Throughout the offseason, the message from Vikings coaches and players centered on the overarching principle that this offense is going to go as far as its run game will take it. That doesn't solely pertain to what Cook, Murray and the rest of Minnesota's running backs do in the ground game.

What the second-year running back demonstrated in the passing game shows how dangerous he'll become for Kirk Cousins.

"I don't know how you can be a back in this league anymore and not be involved in the pass game," Cousins said. "With play-action passes, so many times the defense is getting underneath the deep throws and you have to check it down to the running back. So many times they're taking away other plays, and you have to get to your back. If you're not a natural catcher of the football, you got to become one and work at it, because you get involved in the pass game.

"I told him many times, I said, 'I'm going to continue to throw you the ball, whether you like it or not, because first of all, it's a good thing when the ball is in your hands, and second of all, you're the guy who is open.'"

Before his injury last October, Cook caught 11 passes for 90 yards. That small sample size provided offensive coordinator John DeFilippo with more than enough to know what his pass-catching abilities could add to the offense. Throughout OTAs and the preseason, Cook routinely lined up in the slot and was tasked with catching his share of passes, an element of the offense that made him eager for the season.

"In college I just lined up 7 yards deep and let's get the football," Cook said in August. "Coach DeFilippo brought a different mindset to this thing. He wanted to get his playmakers the ball as much as possible."

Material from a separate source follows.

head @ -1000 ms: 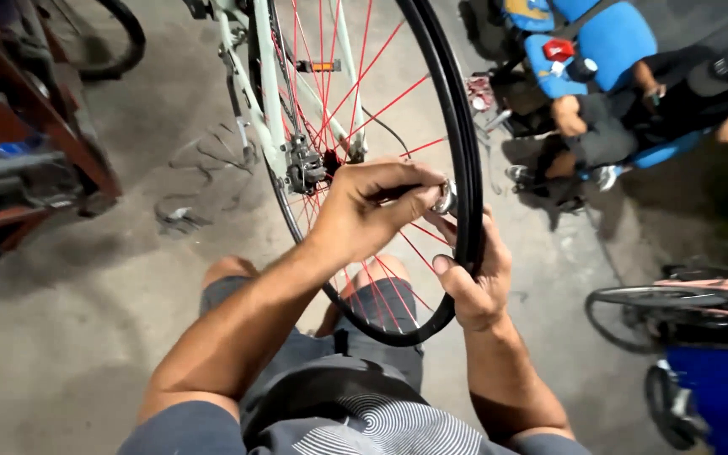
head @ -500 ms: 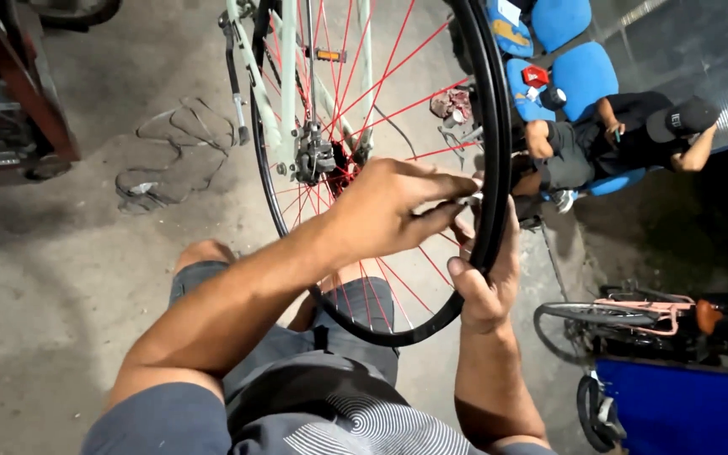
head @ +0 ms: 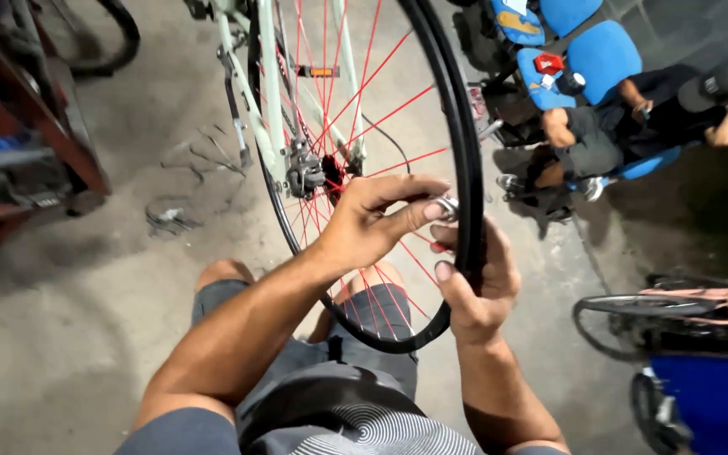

Minnesota's effective screen game was a staple in 2017, aided by an athletic offensive line that was able to routinely get out to the second level. The layer it adds to Cousins' arsenal, allowing him a quick out when the pass rush is heavy and the ability to pick up chunk yardage, is a valuable asset that's already taking shape.

"It's dangerous now," Cook said Sunday. "Teams always tend to give it a great look when we call it."

And the Vikings will keep calling it often, relying on their ability to control games with a short passing attack. Once Cook finds a crease and is able to take a short pass the distance, it becomes one of their most lethal plays on the call sheet.